Nearly three years before he and his wife were arrested on charges of spying for Cuba, Walter Kendall Myers raised the ire of his superiors at the State Department after delivering a lecture that criticized U.S. foreign policy.
Mr. Myers, who was a high-ranking State Department analyst and part-time professor at Johns Hopkins University’s Paul H. Nitze School of Advanced International Studies at the time, told a gathering at the university in 2006 that the relationship between the U.S. and Great Britain was “totally one-sided.”
According to published reports, Mr. Myers said the U.S. stance toward Great Britain, one of its closest allies, is to “typically ignore them and take no notice - it’s a sad business.”
The State Department reacted angrily, calling Mr. Myers “just plain wrong” and ordering him to a meeting with his superiors.
Similar criticisms of U.S. foreign policy are found in Mr. Myers’ writings about Cuba in a diary the FBI said it recently seized. The writings praise former Cuban President Fidel Castro and blast U.S. involvement with the island country as violent imperialism.

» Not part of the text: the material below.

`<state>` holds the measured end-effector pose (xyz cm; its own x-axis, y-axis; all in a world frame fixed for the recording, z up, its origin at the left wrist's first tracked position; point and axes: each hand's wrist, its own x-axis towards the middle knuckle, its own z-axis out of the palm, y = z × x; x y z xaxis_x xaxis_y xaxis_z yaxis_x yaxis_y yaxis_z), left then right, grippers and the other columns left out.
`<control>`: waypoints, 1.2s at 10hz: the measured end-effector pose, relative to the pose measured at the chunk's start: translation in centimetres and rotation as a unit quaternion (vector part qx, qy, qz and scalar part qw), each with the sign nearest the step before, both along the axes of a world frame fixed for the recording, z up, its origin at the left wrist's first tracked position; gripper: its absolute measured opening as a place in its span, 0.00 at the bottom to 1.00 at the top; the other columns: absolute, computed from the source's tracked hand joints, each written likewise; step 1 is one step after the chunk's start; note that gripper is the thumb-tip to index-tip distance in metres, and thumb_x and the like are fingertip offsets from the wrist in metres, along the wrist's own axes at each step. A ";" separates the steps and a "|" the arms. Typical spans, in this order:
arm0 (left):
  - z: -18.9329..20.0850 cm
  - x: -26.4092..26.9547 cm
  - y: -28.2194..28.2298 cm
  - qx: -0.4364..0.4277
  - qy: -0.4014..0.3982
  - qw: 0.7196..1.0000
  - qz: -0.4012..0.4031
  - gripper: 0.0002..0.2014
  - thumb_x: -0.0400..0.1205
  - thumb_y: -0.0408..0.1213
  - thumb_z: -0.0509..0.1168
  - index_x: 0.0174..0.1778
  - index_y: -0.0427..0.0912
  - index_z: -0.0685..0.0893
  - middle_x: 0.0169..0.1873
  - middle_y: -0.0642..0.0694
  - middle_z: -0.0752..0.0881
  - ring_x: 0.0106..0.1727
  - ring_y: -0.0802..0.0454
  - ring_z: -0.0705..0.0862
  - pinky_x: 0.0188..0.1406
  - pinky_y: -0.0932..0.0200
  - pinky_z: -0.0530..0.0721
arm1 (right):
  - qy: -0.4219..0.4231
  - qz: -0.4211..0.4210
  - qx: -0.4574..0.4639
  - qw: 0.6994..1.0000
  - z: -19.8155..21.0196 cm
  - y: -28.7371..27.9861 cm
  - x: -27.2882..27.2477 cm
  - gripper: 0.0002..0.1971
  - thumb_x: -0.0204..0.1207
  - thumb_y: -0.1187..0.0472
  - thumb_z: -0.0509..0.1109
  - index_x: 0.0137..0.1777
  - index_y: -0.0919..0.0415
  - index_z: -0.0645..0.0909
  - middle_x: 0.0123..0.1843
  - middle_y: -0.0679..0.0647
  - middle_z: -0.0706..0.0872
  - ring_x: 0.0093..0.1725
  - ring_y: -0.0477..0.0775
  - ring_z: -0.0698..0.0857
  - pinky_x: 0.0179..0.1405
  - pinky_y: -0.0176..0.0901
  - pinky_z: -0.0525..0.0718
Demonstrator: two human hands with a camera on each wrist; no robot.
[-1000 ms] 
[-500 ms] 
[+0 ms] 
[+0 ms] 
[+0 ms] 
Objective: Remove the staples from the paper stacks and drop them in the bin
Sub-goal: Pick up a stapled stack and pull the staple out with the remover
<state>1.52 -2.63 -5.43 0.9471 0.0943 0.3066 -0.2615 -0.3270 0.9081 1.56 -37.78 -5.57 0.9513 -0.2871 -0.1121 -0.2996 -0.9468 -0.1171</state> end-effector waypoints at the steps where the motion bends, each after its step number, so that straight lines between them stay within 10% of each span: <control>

Authorities now say Mr. Myers, 72, and his wife, 71-year-old Gwendolyn Myers, were driven to spy for Cuba for three decades by ideology and not profit.
The two pleaded not guilty Friday to charges that they passed hundreds of classified or sensitive documents to Cuban operatives. They remain jailed until a hearing Wednesday morning, at which Magistrate Judge John M. Facciola will decide whether the Myerses can be released on bail. Prosecutors say the couple are a flight risk and want to keep them behind bars.
Meanwhile, Reuters reported Saturday that former Cuban leader Fidel Castro Saturday called charges that the couple spied for the Cuban government for nearly 30 years “ridiculous” and described the case as an “espionage comic strip.”
Mr. Castro neither confirmed nor denied the veracity of the spy charges brought by U.S. authorities or the U.S. Justice Department’s assertion that Mr. Myers used his top-secret security clearance to give classified information to Havana.
But in a dismissive column posted on a Web site on which he writes about Cuba and world affairs, Mr. Castro said he could not recall meeting the couple at some point in 1995, as alleged by the U.S. Justice Department.
He also questioned whether the timing of their arrests was politically motivated, the Associated Press reported.
In an essay read by a newscaster on state television, Mr. Castro noted that the retired Washington couple were taken into custody just 24 hours after the Organization of American States voted to lift a decades-old suspension of Cuba’s membership in that group.
Though the U.S. ultimately supported the OAS vote Wednesday, the administration of President Obama initially wanted to see more democratic reforms on the communist island before Cuba was readmitted. Mr. Castro called the OAS vote “a defeat for United States diplomacy.”
Mr. Myers first fell under State Department suspicion about the time he delivered the lecture about Great Britain. No evidence released so far suggests Mr. Myers’ lecture had anything to do with suspicions he was a spy.
Mr. Myers - a descendant of Alexander Graham Bell - retired several months after the lecture, though he remained a part-time professor at Johns Hopkins. Authorities say the investigation into the Myerses took three years, but made significant progress last month when the couple confessed much of their activities to an FBI agent posing as a Cuban intelligence officer.
Chris Simmons, a retired counterintelligence official, told The Washington Times that based on the evidence he’s seen so far, Mr. Myers could have fallen under suspicion years earlier, and said Mr. Myers made a useful spy for the Cubans for several reasons.
The first, he said, was Mr. Myers’ access to classified information. Authorities say Mr. Myers, who rose to the position of a European analyst in the Bureau of Intelligence and Research during his 30 years at the State Department, would memorize classified documents and rewrite them later to avoid detection.
Mr. Myers also taught at the Foreign Service Institute, which is the federal government’s training center for officials sent overseas. Mr. Simmons suggested such a posting could have allowed Mr. Myers to disclose the names of U.S. foreign agents and possibly compile a list of those who might be sympathetic to Cuba.
The State Department has not said when Mr. Myers first fell under suspicion; a message left with the agency’s press office was not returned Saturday evening.
“It’ll be interesting as the information comes out to see where he did the most damage,” Mr. Simmons said. “Gut instinct is, if he had been approached by security 30 years ago, it may well have stopped 30 years ago.”
Overall, he said, the threat from Cuba is very serious [-] the country is second only to China in its aggressiveness in seeking sensitive U.S. information.
“The economy’s bad in Cuba; hard times make for desperate measures,” he said. “The secrets they steal are a valuable commodity to other nations.”